The median age in the city was 33.8 years. 28.4% of the residents were under the age of 20; 7.2% were between the ages of 20 and 24; 26.5% were from 25 and 44; 22.7% were from 45 and 64; and 15.2% were 65 years of age or older. The gender makeup of the city was 50.9% male and 49.1% female.

===2010 census===
As of the census of 2010, there were 484 people, 185 households, and 134 families residing in the city. The population density was 493.9 PD/sqmi. There were 195 housing units at an average density of 199.0 /sqmi. The racial makeup of the city was 97.7% White, 0.4% Native American, 0.2% Asian, and 1.7% from two or more races. Hispanic or Latino of any race were 0.8% of the population.

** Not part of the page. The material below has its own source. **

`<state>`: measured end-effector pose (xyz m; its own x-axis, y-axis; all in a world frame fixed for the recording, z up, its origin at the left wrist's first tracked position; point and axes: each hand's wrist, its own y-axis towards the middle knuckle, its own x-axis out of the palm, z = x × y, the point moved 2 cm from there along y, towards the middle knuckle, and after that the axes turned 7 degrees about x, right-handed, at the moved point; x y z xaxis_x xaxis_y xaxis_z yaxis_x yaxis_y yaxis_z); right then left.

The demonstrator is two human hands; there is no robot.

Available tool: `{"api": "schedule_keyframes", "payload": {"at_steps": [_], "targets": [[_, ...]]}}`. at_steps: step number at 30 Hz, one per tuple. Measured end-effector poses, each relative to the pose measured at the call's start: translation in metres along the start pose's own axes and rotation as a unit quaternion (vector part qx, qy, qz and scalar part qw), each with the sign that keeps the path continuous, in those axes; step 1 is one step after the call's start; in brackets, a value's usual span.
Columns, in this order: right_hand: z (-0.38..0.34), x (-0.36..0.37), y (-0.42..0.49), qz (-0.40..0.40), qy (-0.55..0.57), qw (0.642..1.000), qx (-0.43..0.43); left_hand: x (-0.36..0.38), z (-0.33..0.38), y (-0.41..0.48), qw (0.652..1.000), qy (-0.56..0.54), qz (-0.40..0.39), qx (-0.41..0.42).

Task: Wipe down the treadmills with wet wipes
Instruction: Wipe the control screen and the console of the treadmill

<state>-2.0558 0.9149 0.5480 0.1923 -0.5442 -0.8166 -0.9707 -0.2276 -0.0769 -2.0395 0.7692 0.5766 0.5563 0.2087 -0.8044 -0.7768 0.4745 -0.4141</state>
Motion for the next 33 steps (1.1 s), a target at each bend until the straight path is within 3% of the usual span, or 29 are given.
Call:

There were 185 households, of which 36.8% had children under the age of 18 living with them, 61.6% were married couples living together, 9.2% had a female householder with no husband present, 1.6% had a male householder with no wife present, and 27.6% were non-families. 23.2% of all households were made up of individuals, and 14.1% had someone living alone who was 65 years of age or older. The average household size was 2.62 and the average family size was 3.13.

The median age in the city was 36.3 years. 29.8% of residents were under the age of 18; 6.6% were between the ages of 18 and 24; 24% were from 25 to 44; 23.3% were from 45 to 64; and 16.3% were 65 years of age or older. The gender makeup of the city was 51.2% male and 48.8% female.

===2000 census===
As of the census of 2000, there were 443 people, 172 households, and 125 families residing in the city. The population density was 453.2 PD/sqmi. There were 183 housing units at an average density of 187.2 /sqmi. The racial makeup of the city was 99.55% White and 0.45% Asian. Hispanic or Latino of any race were 0.23% of the population.

There were 172 households, out of which 33.7% had children under the age of 18 living with them, 65.7% were married couples living together, 4.7% had a female householder with no husband present, and 27.3% were non-families. 25.6% of all households were made up of individuals, and 17.4% had someone living alone who was 65 years of age or older. The average household size was 2.58 and the average family size was 3.11.

In the city, the population was spread out, with 27.5% under the age of 18, 8.6% from 18 to 24, 26.4% from 25 to 44, 15.8% from 45 to 64, and 21.7% who were 65 years of age or older. The median age was 38 years. For every 100 females, there were 113.0 males. For every 100 females age 18 and over, there were 96.9 males.

The median income for a household in the city was $34,063, and the median income for a family was $45,278. Males had a median income of $28,636 versus $18,750 for females. The per capita income for the city was $16,584. About 2.7% of families and 6.1% of the population were below the poverty line, including 9.3% of those under age 18 and 6.2% of those age 65 or over.

==Education==
The Ar-We-Va Community School District operates local area schools.